→ Task brief
Provide again, from the entries below, every line from the one containing "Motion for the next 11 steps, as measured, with" through the one containing "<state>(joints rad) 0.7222", exactly as written, and no other line.

→ Saved entries
###
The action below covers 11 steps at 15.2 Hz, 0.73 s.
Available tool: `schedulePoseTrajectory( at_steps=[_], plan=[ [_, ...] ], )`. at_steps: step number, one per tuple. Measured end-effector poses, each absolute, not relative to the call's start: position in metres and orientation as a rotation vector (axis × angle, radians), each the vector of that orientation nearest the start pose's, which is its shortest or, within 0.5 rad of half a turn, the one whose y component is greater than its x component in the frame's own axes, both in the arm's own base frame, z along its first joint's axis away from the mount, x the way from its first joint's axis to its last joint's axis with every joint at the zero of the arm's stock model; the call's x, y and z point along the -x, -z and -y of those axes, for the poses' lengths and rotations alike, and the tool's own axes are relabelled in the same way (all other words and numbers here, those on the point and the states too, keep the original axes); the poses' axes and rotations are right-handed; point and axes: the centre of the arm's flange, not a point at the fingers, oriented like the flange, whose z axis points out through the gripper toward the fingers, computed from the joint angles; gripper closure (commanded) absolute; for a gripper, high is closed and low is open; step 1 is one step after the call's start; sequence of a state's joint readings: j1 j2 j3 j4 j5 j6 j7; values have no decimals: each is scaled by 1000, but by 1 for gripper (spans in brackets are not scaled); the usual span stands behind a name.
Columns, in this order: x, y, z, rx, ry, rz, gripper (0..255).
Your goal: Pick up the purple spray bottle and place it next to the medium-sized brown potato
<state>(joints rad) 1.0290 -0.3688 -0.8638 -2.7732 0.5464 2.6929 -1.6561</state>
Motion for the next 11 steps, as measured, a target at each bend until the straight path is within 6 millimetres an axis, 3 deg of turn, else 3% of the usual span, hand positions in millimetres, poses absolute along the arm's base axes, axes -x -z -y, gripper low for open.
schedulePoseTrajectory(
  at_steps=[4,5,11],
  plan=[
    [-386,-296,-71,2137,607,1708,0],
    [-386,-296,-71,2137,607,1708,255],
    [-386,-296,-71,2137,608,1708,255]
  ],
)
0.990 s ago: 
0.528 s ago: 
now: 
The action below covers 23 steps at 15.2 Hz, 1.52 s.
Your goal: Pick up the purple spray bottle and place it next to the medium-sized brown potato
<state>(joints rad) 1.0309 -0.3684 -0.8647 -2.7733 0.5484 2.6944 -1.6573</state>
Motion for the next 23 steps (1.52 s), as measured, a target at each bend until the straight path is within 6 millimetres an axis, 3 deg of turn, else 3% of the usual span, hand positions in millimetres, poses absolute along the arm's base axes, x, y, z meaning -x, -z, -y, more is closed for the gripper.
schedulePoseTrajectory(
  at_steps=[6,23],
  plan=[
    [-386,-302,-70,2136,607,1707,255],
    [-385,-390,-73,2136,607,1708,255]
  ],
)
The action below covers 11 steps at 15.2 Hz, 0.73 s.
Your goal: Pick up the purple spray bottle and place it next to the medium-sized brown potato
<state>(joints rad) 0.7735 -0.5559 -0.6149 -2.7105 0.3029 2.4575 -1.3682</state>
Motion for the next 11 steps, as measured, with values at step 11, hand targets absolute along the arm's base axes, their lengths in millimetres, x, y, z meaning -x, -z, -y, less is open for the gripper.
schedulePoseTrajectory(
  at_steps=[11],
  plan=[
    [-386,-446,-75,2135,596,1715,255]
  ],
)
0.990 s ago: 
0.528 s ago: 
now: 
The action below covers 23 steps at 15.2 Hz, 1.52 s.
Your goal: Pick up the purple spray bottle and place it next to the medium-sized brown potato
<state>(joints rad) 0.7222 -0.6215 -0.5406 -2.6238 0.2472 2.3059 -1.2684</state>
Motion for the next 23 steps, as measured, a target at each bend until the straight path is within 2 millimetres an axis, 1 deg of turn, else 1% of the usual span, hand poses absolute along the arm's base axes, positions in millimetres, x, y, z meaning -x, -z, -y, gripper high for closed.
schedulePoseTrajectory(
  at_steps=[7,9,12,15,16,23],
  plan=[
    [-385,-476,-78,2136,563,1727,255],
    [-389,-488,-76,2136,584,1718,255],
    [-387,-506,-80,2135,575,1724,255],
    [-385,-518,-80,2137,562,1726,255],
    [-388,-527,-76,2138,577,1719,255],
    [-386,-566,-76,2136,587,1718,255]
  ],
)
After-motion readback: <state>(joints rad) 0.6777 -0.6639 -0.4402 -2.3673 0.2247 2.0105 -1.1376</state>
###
→ Exercise answer
Motion for the next 11 steps, as measured, with values at step 11, hand targets absolute along the arm's base axes, their lengths in millimetres, x, y, z meaning -x, -z, -y, less is open for the gripper.
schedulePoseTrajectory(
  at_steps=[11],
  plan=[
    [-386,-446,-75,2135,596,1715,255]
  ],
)
0.990 s ago: 
0.528 s ago: 
now: 
The action below covers 23 steps at 15.2 Hz, 1.52 s.
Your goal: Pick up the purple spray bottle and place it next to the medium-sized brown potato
<state>(joints rad) 0.7222 -0.6215 -0.5406 -2.6238 0.2472 2.3059 -1.2684</state>

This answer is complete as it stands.